Bird Box   based on a novel. is about a woman, Mallory, played by Sandra Bullock, and two children, Boy and Girl, taking a dangerous river trip while blindfolded in order to avoid seeing a supernatural force that drives people mad, usually into suicidal behavior or depending on plot requirements religious mania to spread the truth of what they have seen coupled with homicidal behavior. Bird Box  operates on the level of plot and really nothing more and even there is fails as it requires suspension of disbelief that I was unable to provide. A person unskilled and blindfolded cannot row a boat for days down a river without ending up on the bank, not to mention running fully blindfolded through heavy growth forest, or accurately wielding shotguns while opposed by multiple attackers. Each of the several characters that begin their siege as the apocalyptic disaster unfolds has a specific plot purpose and once they fill that purpose they die making for route and unimagined writing. Too patly constructed, lacking any characters of depth, and demanding far too much suspension of disbelief Bird Box  fails every test of effective horror.

No Blade of Grass,  also adapted from a novel, is another apocalyptic tale, this one focused on environmental destruction and the attending collapse of society. In the film a virus or blight is spreading around the world that destroys all member of the grass family, that includes, wheat, rice, corn, and other cereal grains, leading to mass starvation and anarchy as the governments of the world prove incapable of meeting the existential threat. The story focuses on the trails of the Custance family who, with advance warning of the government’s plan to seal off London, flee with a friend to the safety of a large potato farm owned by the father’s brother in the north of England.
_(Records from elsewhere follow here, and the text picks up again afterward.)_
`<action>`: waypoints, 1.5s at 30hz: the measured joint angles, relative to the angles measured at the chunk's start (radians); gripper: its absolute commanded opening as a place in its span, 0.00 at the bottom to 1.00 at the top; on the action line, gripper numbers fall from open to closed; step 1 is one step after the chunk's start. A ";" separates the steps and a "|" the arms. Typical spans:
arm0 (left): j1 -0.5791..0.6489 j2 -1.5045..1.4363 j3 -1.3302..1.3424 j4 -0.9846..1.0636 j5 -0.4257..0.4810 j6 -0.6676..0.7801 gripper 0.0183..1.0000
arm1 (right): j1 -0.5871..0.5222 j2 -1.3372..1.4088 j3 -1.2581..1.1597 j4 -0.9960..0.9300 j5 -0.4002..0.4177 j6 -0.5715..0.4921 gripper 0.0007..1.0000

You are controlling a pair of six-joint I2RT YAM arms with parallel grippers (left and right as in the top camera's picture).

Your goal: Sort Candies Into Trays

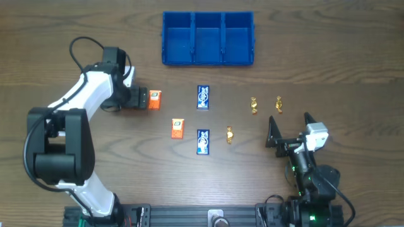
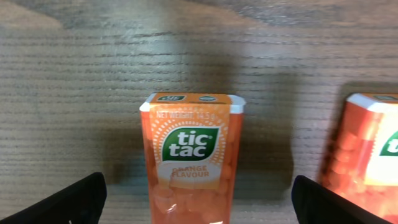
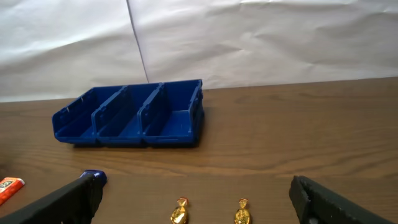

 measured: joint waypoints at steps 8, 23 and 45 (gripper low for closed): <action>0.000 0.003 0.000 0.001 -0.024 -0.008 0.66 | 0.000 0.000 0.000 0.000 0.000 0.000 1.00; 0.000 0.004 0.000 0.031 -0.025 -0.026 0.28 | 0.000 0.000 0.000 0.000 0.000 0.000 1.00; -0.335 0.273 1.025 -0.132 -0.236 -0.236 0.27 | 0.000 0.000 0.000 0.000 0.000 0.000 1.00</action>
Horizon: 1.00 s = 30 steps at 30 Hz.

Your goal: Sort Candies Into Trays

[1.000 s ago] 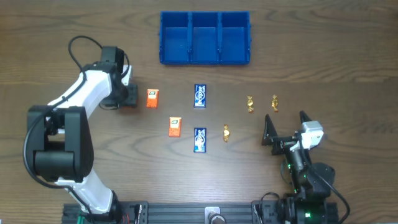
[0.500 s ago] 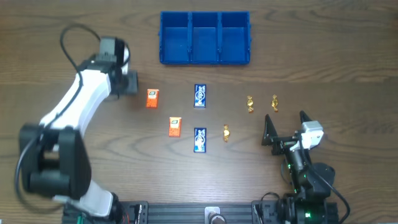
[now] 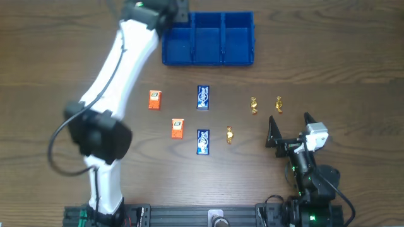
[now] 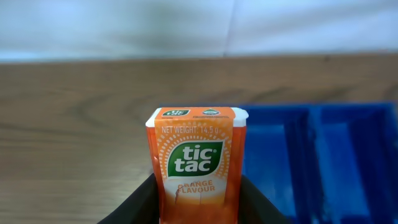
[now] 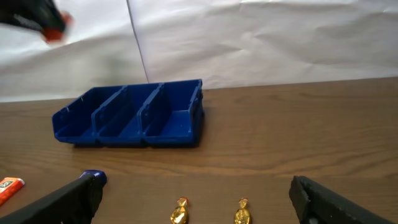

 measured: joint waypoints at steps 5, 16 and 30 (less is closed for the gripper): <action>-0.003 0.166 0.085 -0.039 0.038 -0.034 0.27 | 0.000 0.000 0.000 0.000 0.000 0.000 1.00; 0.003 0.190 0.108 -0.110 0.056 -0.054 0.29 | 0.000 0.000 0.000 0.000 0.000 0.000 1.00; 0.013 0.190 0.108 -0.164 0.063 -0.057 0.94 | 0.000 0.000 0.000 0.000 0.000 0.000 1.00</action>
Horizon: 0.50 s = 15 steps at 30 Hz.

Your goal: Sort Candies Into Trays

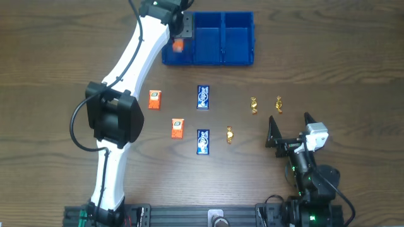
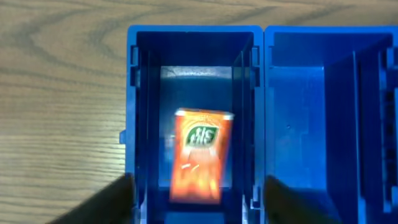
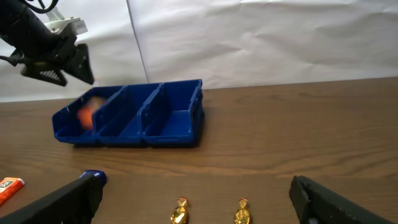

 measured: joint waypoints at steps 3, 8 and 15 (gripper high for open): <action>0.008 -0.005 -0.004 0.002 0.002 0.000 0.95 | 0.000 0.000 0.000 0.000 0.000 0.000 1.00; 0.013 -0.313 -0.395 0.192 -0.015 -0.005 0.97 | 0.000 0.000 0.000 0.000 0.000 0.000 1.00; -0.010 -0.785 -1.008 0.379 -0.032 -0.046 0.95 | 0.000 0.000 0.000 0.001 0.000 0.000 1.00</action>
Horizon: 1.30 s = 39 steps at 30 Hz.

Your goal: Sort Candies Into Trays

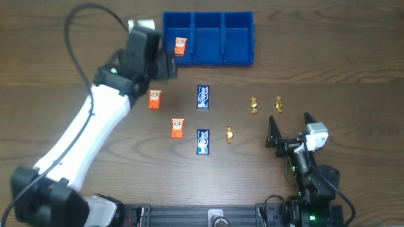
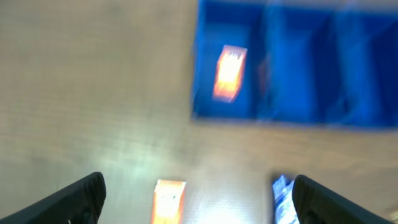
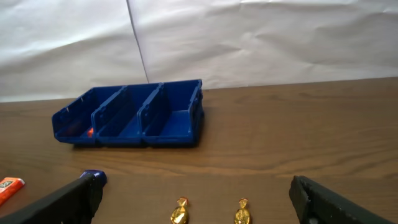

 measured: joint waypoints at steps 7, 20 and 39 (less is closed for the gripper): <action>0.001 0.179 -0.224 0.090 0.001 -0.014 0.94 | 0.000 0.000 0.000 0.000 0.000 0.000 1.00; 0.036 0.255 -0.223 0.138 0.065 0.008 0.92 | 0.000 0.000 0.000 0.000 0.000 0.000 1.00; 0.071 0.292 -0.217 0.146 0.121 0.064 0.28 | 0.000 0.000 0.000 -0.001 0.000 0.000 1.00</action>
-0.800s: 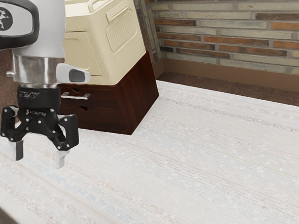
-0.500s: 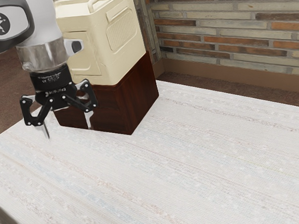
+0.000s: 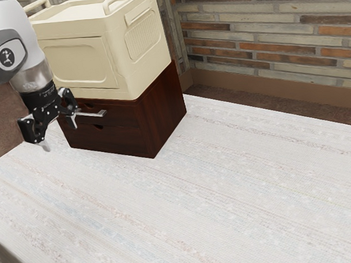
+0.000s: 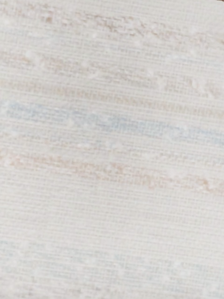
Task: Pull the drawer handle with one arm to open the drawer
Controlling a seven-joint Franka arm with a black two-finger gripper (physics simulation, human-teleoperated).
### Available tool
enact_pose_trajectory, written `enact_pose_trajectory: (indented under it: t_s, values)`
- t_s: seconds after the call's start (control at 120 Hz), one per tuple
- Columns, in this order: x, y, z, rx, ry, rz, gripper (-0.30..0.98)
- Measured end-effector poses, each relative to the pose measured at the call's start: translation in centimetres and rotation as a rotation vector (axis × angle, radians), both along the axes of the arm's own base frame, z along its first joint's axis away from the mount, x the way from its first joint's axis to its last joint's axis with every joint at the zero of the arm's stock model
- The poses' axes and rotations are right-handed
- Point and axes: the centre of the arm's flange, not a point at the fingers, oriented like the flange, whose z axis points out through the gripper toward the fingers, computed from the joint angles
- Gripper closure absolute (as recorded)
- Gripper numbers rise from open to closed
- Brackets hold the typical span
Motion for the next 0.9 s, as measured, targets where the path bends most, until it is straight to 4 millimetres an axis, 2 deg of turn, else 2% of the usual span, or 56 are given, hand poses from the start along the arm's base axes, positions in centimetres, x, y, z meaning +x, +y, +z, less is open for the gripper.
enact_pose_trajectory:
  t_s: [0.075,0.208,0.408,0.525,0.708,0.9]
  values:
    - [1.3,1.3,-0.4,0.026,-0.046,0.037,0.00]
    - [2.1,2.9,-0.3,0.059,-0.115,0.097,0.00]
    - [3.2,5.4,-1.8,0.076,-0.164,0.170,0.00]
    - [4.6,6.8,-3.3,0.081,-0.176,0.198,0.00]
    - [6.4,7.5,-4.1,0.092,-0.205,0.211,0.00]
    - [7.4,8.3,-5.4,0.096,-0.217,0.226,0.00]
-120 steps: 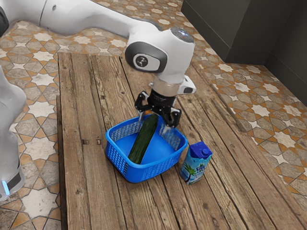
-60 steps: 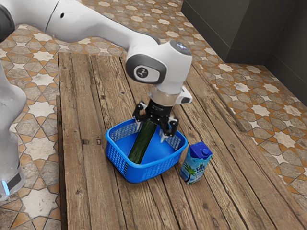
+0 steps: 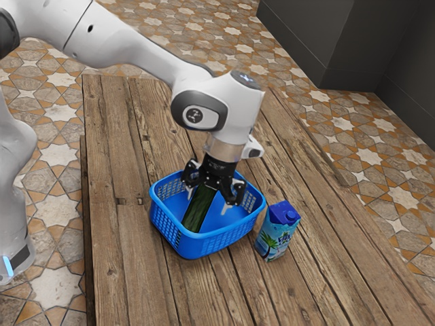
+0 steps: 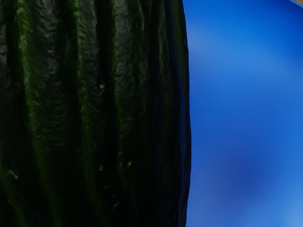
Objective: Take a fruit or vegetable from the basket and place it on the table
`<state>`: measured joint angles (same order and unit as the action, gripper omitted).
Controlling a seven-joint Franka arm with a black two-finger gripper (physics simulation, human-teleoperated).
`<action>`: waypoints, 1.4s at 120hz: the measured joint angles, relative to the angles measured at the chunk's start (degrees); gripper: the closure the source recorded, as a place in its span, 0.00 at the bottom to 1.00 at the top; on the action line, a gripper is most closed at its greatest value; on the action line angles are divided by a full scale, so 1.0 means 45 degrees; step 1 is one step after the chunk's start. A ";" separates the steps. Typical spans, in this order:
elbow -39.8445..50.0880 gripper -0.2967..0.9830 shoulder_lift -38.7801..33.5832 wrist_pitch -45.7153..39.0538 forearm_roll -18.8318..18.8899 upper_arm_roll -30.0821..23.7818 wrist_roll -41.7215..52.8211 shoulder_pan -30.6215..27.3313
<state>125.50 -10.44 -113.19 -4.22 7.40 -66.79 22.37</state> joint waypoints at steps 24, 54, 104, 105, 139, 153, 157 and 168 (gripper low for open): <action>0.0194 0.36 0.0007 -0.0152 -0.0224 0.0223 -0.0051 -0.0009; 0.0349 0.61 0.0067 -0.0194 -0.0460 0.0366 -0.0145 -0.0127; -0.3419 0.63 -0.2062 0.4197 0.1586 0.0782 -0.0769 -0.1427; -0.3434 0.63 -0.2231 0.4392 0.1632 0.0825 -0.0792 -0.1586; -0.2497 0.65 -0.4699 0.8366 0.2230 0.2782 -0.1359 -0.4181; -0.2426 0.65 -0.4683 0.8764 0.2465 0.3365 -0.1340 -0.4377; -0.2421 0.65 -0.4682 0.8840 0.2512 0.3533 -0.1320 -0.4390; -0.2469 0.59 -0.4566 0.8988 0.2656 0.3672 -0.1212 -0.4379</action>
<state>114.39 -30.98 -72.75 7.73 23.93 -72.25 2.67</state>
Along the way they surrender civilized norms in their fight for survival becoming hard brutal people until reaching their sanctuary and discovering that their plans are upended forcing them into even more immoral choices.

Released in 1970 No Blade of Grass,  which I first heard about from a fellow panelist as we discussed environmental disaster SF stories, is an ambitious but ultimately flawed production. Partly the film suffers from too much compression in both screen time and the passage of time for the characters. With a scant 136  96 minute, and wasting quite a few of those with set up and exposition, and with a fair number of characters, the movies doesn’t have the running time to build, explore, and transform these character in an meaningful method, leaving the viewer to watch a series of scenes that only nominally follow a sequence but lacking in emotional impact. Further more the character appear to travel for only a few days and in that short time they become murderous and hard, transformations that lack any clear baseline, we hardly get a chance to see who they were before the crisis, and as such reinforce the impression that these were evil people all along. No Blade of Grass  required a more epic format and without it the film falls far short of its intended goals.